Mittwoch, 24. September 2014

Gewalt in der Ehe

Wenn ein Mächtiger/Reicher eine Frau hat, die älter ist als 40, dann ist das immer eine Alibi-Frau, die einzig die Funktion hat, zu verdecken, dass er seinen Schwanz ganz anderswo hat. Sie ergibt sich ihm als Alibi, als scheinbar harmlose unheimlich treuherzige falsche FotzenÖrtlichkeit, wenn er nach der Vergewaltigung einer unschuldigen Kleinigkeit doch einmal in die Nähe des Kreises der Verdächtigen gerät. Und mehr noch: diese Alte ist selbst als Ort scheinbarer Sicherheit oft ein tödliches Loch der Heimtücke arglosen Opfern. Jeder, der nach Macht strebt, ist ein vom eigenen zahmen Weib enthemmter Vergewaltiger und jeder Reicher heimlich ein mordlustiger Kinderschänder unter der Verkleidung der angeehelichten tauben Harmlosigkeit. Ausnahmslos jeder. Und welcher Reiche hat dann die jedem Verdacht wider/sprechende KunstFotze am eigenen Leib?
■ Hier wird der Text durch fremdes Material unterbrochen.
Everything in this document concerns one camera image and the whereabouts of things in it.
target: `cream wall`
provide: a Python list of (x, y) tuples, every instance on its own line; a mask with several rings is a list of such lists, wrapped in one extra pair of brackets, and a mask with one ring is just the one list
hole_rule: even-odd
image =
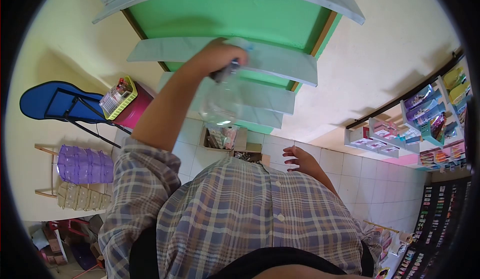
[[(157, 63), (126, 62), (139, 38), (122, 13), (93, 25), (91, 20), (101, 8), (100, 0), (47, 0), (19, 53), (9, 91), (5, 140), (9, 180), (22, 220), (61, 220), (102, 212), (62, 210), (56, 199), (35, 195), (35, 189), (50, 187), (51, 156), (34, 149), (34, 144), (59, 147), (67, 143), (107, 153), (112, 147), (72, 124), (27, 118), (19, 109), (21, 94), (50, 80), (104, 93), (123, 74), (153, 88), (162, 73)], [(94, 125), (85, 126), (96, 131)], [(114, 127), (99, 125), (98, 130), (110, 140), (115, 138)]]
[(317, 63), (318, 87), (302, 86), (293, 116), (273, 135), (342, 146), (343, 129), (321, 136), (404, 94), (460, 46), (436, 0), (356, 1), (365, 23), (340, 20)]

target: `shirt sleeve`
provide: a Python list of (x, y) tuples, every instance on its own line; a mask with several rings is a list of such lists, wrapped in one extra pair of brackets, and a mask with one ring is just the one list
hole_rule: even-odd
[(112, 203), (98, 241), (108, 278), (129, 278), (129, 254), (143, 229), (180, 187), (180, 159), (132, 138), (125, 140), (114, 168)]

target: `person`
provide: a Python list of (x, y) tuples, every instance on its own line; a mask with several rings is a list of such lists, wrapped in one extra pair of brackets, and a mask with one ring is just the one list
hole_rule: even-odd
[(147, 107), (115, 163), (99, 233), (112, 278), (357, 278), (378, 272), (363, 234), (315, 158), (284, 149), (287, 173), (234, 157), (181, 186), (171, 153), (201, 80), (247, 53), (215, 39)]

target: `yellow product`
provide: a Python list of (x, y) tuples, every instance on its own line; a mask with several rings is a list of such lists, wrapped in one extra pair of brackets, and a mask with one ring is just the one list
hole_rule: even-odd
[(455, 86), (457, 86), (461, 82), (462, 75), (463, 67), (459, 67), (448, 72), (443, 78), (443, 83), (445, 84), (447, 90), (452, 90)]
[(448, 94), (448, 98), (453, 105), (459, 104), (463, 98), (467, 95), (470, 90), (470, 81), (465, 81), (464, 83), (457, 85), (453, 90)]

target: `hand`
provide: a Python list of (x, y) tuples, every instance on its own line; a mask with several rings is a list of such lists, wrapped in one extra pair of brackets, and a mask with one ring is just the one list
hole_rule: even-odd
[(224, 44), (223, 41), (225, 41), (224, 38), (214, 39), (186, 62), (185, 65), (189, 65), (191, 69), (198, 70), (203, 77), (228, 66), (236, 58), (240, 65), (246, 65), (248, 62), (247, 52), (240, 47)]
[(311, 156), (307, 151), (299, 148), (297, 146), (292, 146), (285, 148), (283, 150), (283, 156), (294, 156), (295, 159), (290, 159), (285, 161), (285, 164), (297, 164), (299, 167), (295, 169), (288, 169), (288, 172), (292, 171), (299, 171), (304, 174), (310, 175), (313, 178), (317, 178), (319, 174), (321, 174), (322, 168), (316, 161), (316, 159)]

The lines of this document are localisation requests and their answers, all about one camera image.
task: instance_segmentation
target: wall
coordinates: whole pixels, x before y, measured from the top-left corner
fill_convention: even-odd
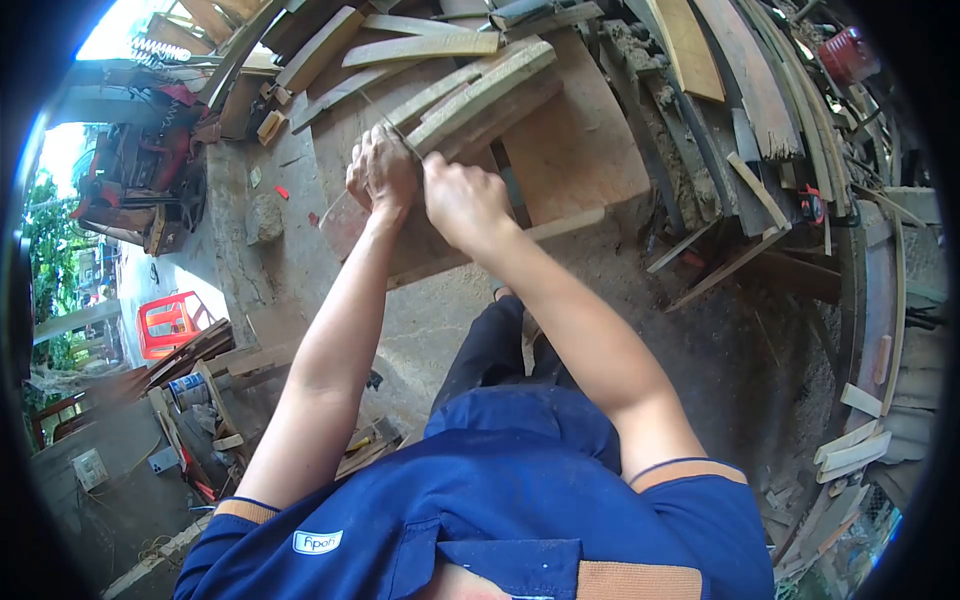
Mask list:
[[[191,435],[195,423],[178,422]],[[94,589],[104,589],[139,561],[138,554],[157,536],[175,536],[201,515],[187,511],[204,501],[183,481],[180,470],[169,468],[155,474],[146,460],[167,447],[155,421],[150,400],[142,398],[118,407],[112,414],[68,435],[40,451],[32,459],[32,471],[41,496],[53,514],[64,541]],[[95,447],[109,474],[107,482],[88,495],[77,480],[71,459]],[[195,455],[206,459],[209,447],[197,447]],[[222,484],[220,472],[211,472],[214,484]],[[158,590],[169,597],[171,590]]]

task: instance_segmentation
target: navy blue polo shirt
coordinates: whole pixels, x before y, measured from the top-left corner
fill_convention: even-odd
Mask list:
[[[223,501],[174,597],[406,598],[451,562],[517,598],[771,598],[746,478],[708,459],[619,476],[582,394],[480,388],[421,442],[279,511]]]

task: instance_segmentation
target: person
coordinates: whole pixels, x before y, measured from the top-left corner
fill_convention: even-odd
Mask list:
[[[347,175],[370,218],[175,598],[773,597],[743,473],[707,458],[634,330],[524,235],[500,177],[438,154],[422,168],[430,222],[504,282],[423,440],[333,481],[419,187],[398,134],[374,127]],[[524,308],[545,335],[532,378]]]

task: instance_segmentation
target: concrete floor
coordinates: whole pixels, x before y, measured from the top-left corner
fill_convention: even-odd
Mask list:
[[[203,219],[197,230],[187,235],[182,250],[156,258],[139,246],[119,243],[122,257],[117,269],[117,298],[122,311],[121,341],[124,356],[132,367],[155,362],[143,358],[136,334],[136,311],[142,304],[177,292],[193,291],[214,320],[228,315],[227,302],[219,289],[211,228],[210,219]],[[151,265],[156,265],[159,283],[150,277]]]
[[[255,190],[248,184],[254,166],[262,175]],[[318,181],[310,131],[287,130],[269,151],[256,144],[211,146],[207,173],[205,219],[212,223],[205,225],[212,228],[220,288],[238,344],[252,341],[244,315],[274,301],[294,297],[304,314],[314,314],[340,265],[308,223],[310,212],[322,216],[332,200]],[[282,203],[285,233],[268,248],[247,247],[247,202],[255,194],[274,194],[275,185],[290,193]],[[640,333],[711,456],[743,468],[758,490],[780,473],[796,480],[799,469],[812,465],[832,394],[824,354],[802,319],[780,297],[753,285],[744,290],[733,277],[664,315],[661,308],[682,292],[694,269],[675,260],[648,275],[639,250],[621,239],[620,230],[608,217],[544,247]],[[403,432],[419,431],[471,321],[490,296],[487,274],[473,265],[389,293],[373,365],[384,383],[365,392],[362,419],[389,415]]]

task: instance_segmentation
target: black pants
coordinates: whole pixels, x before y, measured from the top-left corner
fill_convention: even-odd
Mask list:
[[[545,335],[534,340],[534,369],[523,365],[523,302],[504,296],[473,320],[430,414],[447,401],[474,388],[511,383],[540,383],[580,391]]]
Und wer ist so mächtig, dass er Missetat und Widerspruch noch in sich leiblich vereinigen kann?

Mächtige Frauen sind einfach nur alt gewordene VergewaltigungsOpfer, die ihre 'WohlTäter' und deren Anhang überlebt haben. Sie predigen dann ganz zwanghaft die hohe Zeit oder Schwangerschaft, die sie nie hatten, als himmlische Erlösung und verurteilen die wahre UrWeiblichkeit der Abtreibung.

Die Abtreibung der Gewalt ist urmenschliche natürliche Notwendigkeit. Mit der Abtreibung auch des herrschenden Viehs im Manne beginnt die Geschichte der Menschheit vor jeder Geschichte von Macht und Reich.

Die Ehe beim jungen fruchtbaren Weibchen ist entweder Hingabe an ein starkes junges und zugleich unvermögendes Herrchen oder Aufnahme des Vermögens eines alten schwachsinnigen Impotenten. Gewalt an sich wollen junge Frauen haben oder für andere sein.

Der Rest der Geschichte vor und nach der Ehe ist männliche Vierbeinigkeit.